I shake my head violently and immediately feel dizzy. “Don’t let it in. If you let it in, she gets in too.” I grip her arm. She needs to understand. I can’t see Maeve again, not tonight. I don’t know if I’ll survive it.

“Okay. Everybody shower, I guess,” Veronica says.

She helps me strip down, then gets undressed herself. She has to step into the shower with me to help me wash my hair, and my face goes bright red. “I used to be in love with you,” I tell her as she kneads shampoo through my hair. When her fingers touch my scalp, they set off pulses of pain.

“I know,” Veronica says lightly. “You fall in love with all your friends. It’s kind of a beautiful thing about you.”

I make a noise of protest, but she’s right. How could I not be in love with them a little? They’re all so incredible.

“It’s tragic that I’m so completely straight. We’d be an amazing couple,” she says.

“You’re an amazing couple,” I mutter, and give a snort-laugh. “That didn’t make sense.”

“That’s because you are epically out-of-your-mind drunk for some ungodly reason. You’re supposed to be the sensible one.”

“I thought I was the sneaky one.”

“You can be both,” she tells me, and then she’s shutting off the water and wrapping me up in a towel.

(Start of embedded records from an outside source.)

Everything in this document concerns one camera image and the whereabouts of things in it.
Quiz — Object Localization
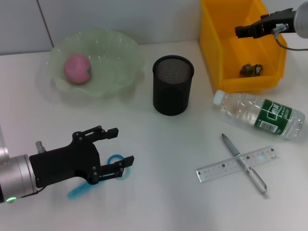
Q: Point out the silver ballpoint pen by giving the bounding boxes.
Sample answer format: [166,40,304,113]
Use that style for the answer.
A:
[221,133,270,199]

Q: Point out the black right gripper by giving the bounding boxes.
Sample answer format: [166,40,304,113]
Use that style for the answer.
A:
[235,8,298,39]

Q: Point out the green glass fruit plate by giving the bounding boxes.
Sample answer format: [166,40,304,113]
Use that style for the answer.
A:
[47,27,145,99]

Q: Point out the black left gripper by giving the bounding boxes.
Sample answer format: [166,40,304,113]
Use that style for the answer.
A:
[29,125,135,188]

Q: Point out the yellow plastic bin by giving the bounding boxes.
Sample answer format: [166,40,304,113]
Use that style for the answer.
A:
[199,0,288,94]

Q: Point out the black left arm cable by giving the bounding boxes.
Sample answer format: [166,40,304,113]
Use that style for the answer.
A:
[21,186,46,198]

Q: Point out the blue scissors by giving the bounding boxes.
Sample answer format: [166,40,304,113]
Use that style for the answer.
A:
[67,154,132,200]

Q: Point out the clear plastic ruler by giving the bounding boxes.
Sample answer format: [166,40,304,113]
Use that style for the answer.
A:
[195,146,280,183]

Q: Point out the black mesh pen cup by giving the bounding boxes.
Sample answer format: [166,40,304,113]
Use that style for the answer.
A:
[152,55,194,116]

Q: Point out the pink toy peach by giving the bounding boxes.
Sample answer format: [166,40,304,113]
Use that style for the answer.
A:
[64,54,92,84]

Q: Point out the clear green-label water bottle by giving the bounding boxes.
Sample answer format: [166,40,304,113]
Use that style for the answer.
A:
[212,89,305,141]

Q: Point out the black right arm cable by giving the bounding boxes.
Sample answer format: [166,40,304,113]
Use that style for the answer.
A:
[273,30,308,51]

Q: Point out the green plastic wrapper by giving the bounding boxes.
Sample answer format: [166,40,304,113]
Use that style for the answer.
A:
[239,63,263,77]

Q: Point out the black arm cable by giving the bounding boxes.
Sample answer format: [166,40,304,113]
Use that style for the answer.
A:
[21,186,46,198]
[273,30,308,51]

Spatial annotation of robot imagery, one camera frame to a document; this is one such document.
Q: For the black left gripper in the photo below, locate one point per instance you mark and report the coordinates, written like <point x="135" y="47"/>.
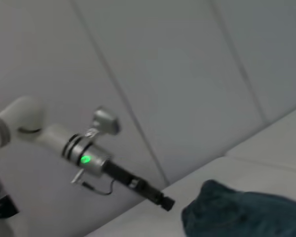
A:
<point x="130" y="177"/>

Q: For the blue denim shorts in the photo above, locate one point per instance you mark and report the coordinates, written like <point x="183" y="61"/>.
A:
<point x="236" y="212"/>

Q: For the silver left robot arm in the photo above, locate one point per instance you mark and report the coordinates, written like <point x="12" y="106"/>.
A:
<point x="54" y="140"/>

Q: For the dark robot torso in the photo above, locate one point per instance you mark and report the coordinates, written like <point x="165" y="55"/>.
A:
<point x="2" y="205"/>

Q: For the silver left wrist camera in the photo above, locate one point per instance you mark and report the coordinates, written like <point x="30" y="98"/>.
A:
<point x="106" y="121"/>

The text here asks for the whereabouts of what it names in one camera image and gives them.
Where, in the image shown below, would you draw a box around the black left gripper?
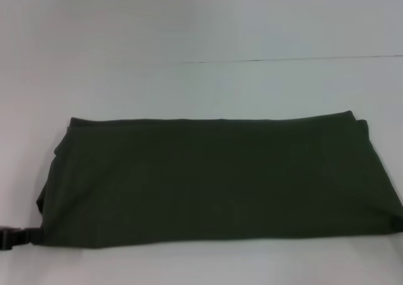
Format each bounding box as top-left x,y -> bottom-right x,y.
0,226 -> 43,251

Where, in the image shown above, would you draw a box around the dark green FREE t-shirt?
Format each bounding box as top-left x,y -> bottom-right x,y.
35,109 -> 403,252

I whimper as my head throbs, and she moves more gently as she helps me into sweats. The three of them herd me down the hall and into my room.

“This is actually pretty nice,” Ruth notes.

“Is the Fournier girl up there?” Zoya half whispers.

“Where the hell else would she be? She can’t leave,” Ruth says at full volume, and Zoya hushes her.

Veronica ignores them. She walks me straight to bed and makes me lie down while I am still slurring my apologies. The roomspins insistently around me. Their voices murmur in the living space, and then Veronica appears again with a glass of water. “Sit up.”

I obey. She pushes the water into my hand and then looks over toward the door.

“Did you find any ibuprofen?”

“Not exactly.” Ruth comes in and hands Veronica something. I squint. It’s the ibuprofen bottle. The one I stored the pills in.

Crap.

“What are these?” Veronica asks. She has a pill in her palm.

“Nothing,” I say, shaking my head, but Ruth is holding out her phone with a matching image on it. Trust her to know how to quickly look up a pill by its appearance. Stupid brilliant premed friends.

“Why do you have these?” Veronica asks.

I don’t answer.

“Did you take one of these? And then get drunk?”

“I didn’t take one,” I say. Or did I? I have a sudden memory of downing a pill before I left, but that was yesterday, right? “How many are there?”

“Two,” Ruth says.

That’s not right. I had six. I’ve taken three. Right? “I can’t remember.”

“Fuck, Eden,” Veronica says. “What were you thinking? Why do you evenhavethese?”

A wild laugh bubbles up in the back of my throat. I hold it in, and it turns into a horrible kind of whine.

“She’s completely out of it,” Ruth says, equal parts disgusted and concerned.